Larger esports teams usually have gaming houses where athletes live and practice together; unfortunately, newer teams often do not enjoy this luxury.
Recruiing players for your team is key to the success of an eSports organization. You need gamers who share an enthusiasm for the games you play, have exceptional skills and gameplay, and can work well with other players. Consider recruiting on social media sites such as Facebook or via email/text message advertisements as well as holding tryouts to fill your ranks.

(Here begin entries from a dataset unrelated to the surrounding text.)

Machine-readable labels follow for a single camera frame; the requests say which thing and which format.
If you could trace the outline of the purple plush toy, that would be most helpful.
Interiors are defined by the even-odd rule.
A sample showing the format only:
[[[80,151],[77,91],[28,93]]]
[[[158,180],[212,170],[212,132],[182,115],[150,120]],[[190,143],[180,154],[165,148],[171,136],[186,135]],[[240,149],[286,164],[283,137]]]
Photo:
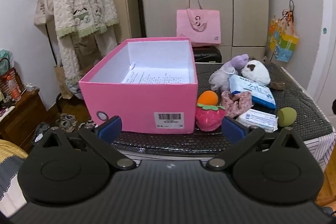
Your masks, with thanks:
[[[227,61],[221,69],[224,70],[225,73],[238,74],[238,72],[248,63],[249,56],[248,54],[238,55],[232,57],[230,61]]]

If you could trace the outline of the beige canvas tote bag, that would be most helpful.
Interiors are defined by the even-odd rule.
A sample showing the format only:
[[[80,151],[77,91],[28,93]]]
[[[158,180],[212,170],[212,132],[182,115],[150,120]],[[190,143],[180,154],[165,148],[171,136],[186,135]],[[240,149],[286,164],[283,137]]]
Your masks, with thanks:
[[[37,0],[34,26],[39,30],[54,20],[54,0]]]

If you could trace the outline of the white mesh bath pouf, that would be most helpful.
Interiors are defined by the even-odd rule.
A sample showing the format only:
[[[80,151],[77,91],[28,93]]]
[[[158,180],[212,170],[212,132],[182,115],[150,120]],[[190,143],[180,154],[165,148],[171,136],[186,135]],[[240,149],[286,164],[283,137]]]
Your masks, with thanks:
[[[223,65],[209,78],[211,90],[220,90],[221,92],[228,91],[230,89],[230,77],[237,74],[238,72],[234,67]]]

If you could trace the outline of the blue white wipes pack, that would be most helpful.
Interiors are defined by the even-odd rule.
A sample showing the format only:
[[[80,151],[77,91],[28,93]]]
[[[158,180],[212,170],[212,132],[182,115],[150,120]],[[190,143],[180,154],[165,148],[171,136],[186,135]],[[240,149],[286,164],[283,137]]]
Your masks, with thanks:
[[[230,92],[232,94],[250,92],[252,102],[263,105],[269,109],[274,110],[276,108],[276,101],[270,88],[239,75],[232,75],[229,78],[229,83]]]

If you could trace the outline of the pink tote bag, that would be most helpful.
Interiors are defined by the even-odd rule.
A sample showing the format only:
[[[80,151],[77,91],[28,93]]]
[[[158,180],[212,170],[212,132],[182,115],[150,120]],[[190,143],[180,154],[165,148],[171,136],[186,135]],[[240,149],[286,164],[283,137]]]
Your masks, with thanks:
[[[193,46],[216,46],[221,41],[221,14],[219,10],[205,10],[199,0],[198,9],[177,10],[176,36],[187,37]]]

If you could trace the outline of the orange sponge ball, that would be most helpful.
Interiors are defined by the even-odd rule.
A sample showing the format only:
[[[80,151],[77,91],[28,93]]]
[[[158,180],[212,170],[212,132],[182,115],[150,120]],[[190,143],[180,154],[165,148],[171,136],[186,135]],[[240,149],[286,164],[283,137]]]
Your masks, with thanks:
[[[197,104],[215,106],[218,104],[218,101],[218,95],[211,90],[207,90],[198,97]]]

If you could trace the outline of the green sponge ball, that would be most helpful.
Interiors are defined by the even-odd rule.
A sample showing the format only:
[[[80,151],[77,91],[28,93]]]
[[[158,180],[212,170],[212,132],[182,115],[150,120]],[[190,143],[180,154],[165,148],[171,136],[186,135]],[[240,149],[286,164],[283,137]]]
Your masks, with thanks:
[[[297,119],[297,112],[291,107],[284,107],[277,112],[277,116],[278,125],[280,127],[288,127],[294,124]]]

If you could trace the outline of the colourful hanging bag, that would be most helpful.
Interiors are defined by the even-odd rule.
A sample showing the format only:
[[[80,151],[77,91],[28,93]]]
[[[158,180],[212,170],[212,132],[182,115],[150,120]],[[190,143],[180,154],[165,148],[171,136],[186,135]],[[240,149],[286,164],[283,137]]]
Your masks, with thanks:
[[[289,1],[289,9],[282,11],[282,17],[275,16],[270,21],[268,32],[268,47],[271,58],[288,63],[299,42],[294,26],[294,1]]]

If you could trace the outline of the cream knitted cardigan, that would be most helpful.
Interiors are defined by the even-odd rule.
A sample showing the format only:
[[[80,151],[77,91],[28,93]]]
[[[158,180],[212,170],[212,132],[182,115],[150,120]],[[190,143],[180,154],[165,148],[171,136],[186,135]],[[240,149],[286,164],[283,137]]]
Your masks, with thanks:
[[[55,30],[67,85],[117,46],[113,0],[53,0]]]

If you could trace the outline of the white tissue pack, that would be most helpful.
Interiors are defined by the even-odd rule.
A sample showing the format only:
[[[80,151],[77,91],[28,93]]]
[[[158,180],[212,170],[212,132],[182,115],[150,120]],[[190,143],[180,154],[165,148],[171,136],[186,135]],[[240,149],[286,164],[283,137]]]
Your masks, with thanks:
[[[265,130],[265,132],[274,132],[278,129],[278,118],[269,113],[249,109],[236,118],[236,121],[246,127],[257,126]]]

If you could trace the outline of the pink floral scrunchie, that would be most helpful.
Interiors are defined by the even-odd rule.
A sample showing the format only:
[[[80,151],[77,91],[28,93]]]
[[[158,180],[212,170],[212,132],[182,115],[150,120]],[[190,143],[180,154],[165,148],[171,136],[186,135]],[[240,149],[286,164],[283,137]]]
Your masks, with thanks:
[[[225,107],[226,116],[235,118],[252,108],[252,94],[249,91],[237,94],[224,91],[221,94],[221,105]]]

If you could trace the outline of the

Recruitment in esports can be challenging, but there are resources available to aid your efforts. Word-of-mouth referrals and hanging posters at gaming events and centers are good ways of recruiting talent; both can also provide invaluable leads for potential recruits.
Set clear expectations with your team members from the very start. This includes setting contractual details such as compensation and winnings distribution from day one. Furthermore, setting a schedule for practice sessions and competitions will keep everyone motivated towards reaching their goals faster; additionally, consider attending smaller tournaments for less travel expenses.
As the eSports industry expands, more major sponsors have entered. Some, like CORSAIR (PC hardware), have made a bold commitment; providing high-performance gaming equipment used by professional eSports competitors to win their competitions.
Red Bull is another sponsor that has capitalized on the competitive video gaming community by capitalizing on its passion. Red Bull sells more than just products; they promote a lifestyle.
Red Bull’s sponsorship of Tyler “Ninja” Blevins and League of Legends World Championship is perhaps one of the best examples of this phenomenon, while other brands such as T-Mobile, Mercedes-Benz and Coca-Cola are investing in long term brand partnerships within eSports ecosystem.
Esports is a competitive gaming genre. Players compete for millions of dollars at tournaments worldwide and often form loyal followings both for themselves and their respective teams, like Lebron James does with both Miami Heat and Cleveland Cavaliers. Pro gamers typically enter their careers between 16-24, often starting out when they’re only 16. ESports has quickly grown as an industry and will likely remain so for decades to come despite some holdouts in power being slow to embrace it. DigiPen Institute of Technology in particular is extremely accommodating of gamers, offering both varsity gaming programs and encouraging students to play outside class time. More colleges are establishing their own eSports programs and getting registered with NACE for certification purposes.
Esports sponsorship presents an invaluable opportunity for brands to connect with an engaged, tech-savvy audience. A brand can sponsor an esports team or event in exchange for financial assistance, equipment needs and branding opportunities.
Brands can sponsor individual gamers to engage directly with their audience and connect directly with fans. Influencers with over 500k social followers are often the face of their teams; Betway was one of the largest esports sponsors in 2016 by sponsoring Ninjas in Pyjamas and MIBR among other esports teams.
Intel has long been one of the biggest supporters of LAN tournaments with free hardware sponsorship since the turn of the millennium; without them, the esports industry would likely look drastically different today. Just like Mirana, such sponsorship can reap great dividends; just make sure that any offer includes sufficient research into understanding a team’s core values and beliefs before proceeding with its adoption.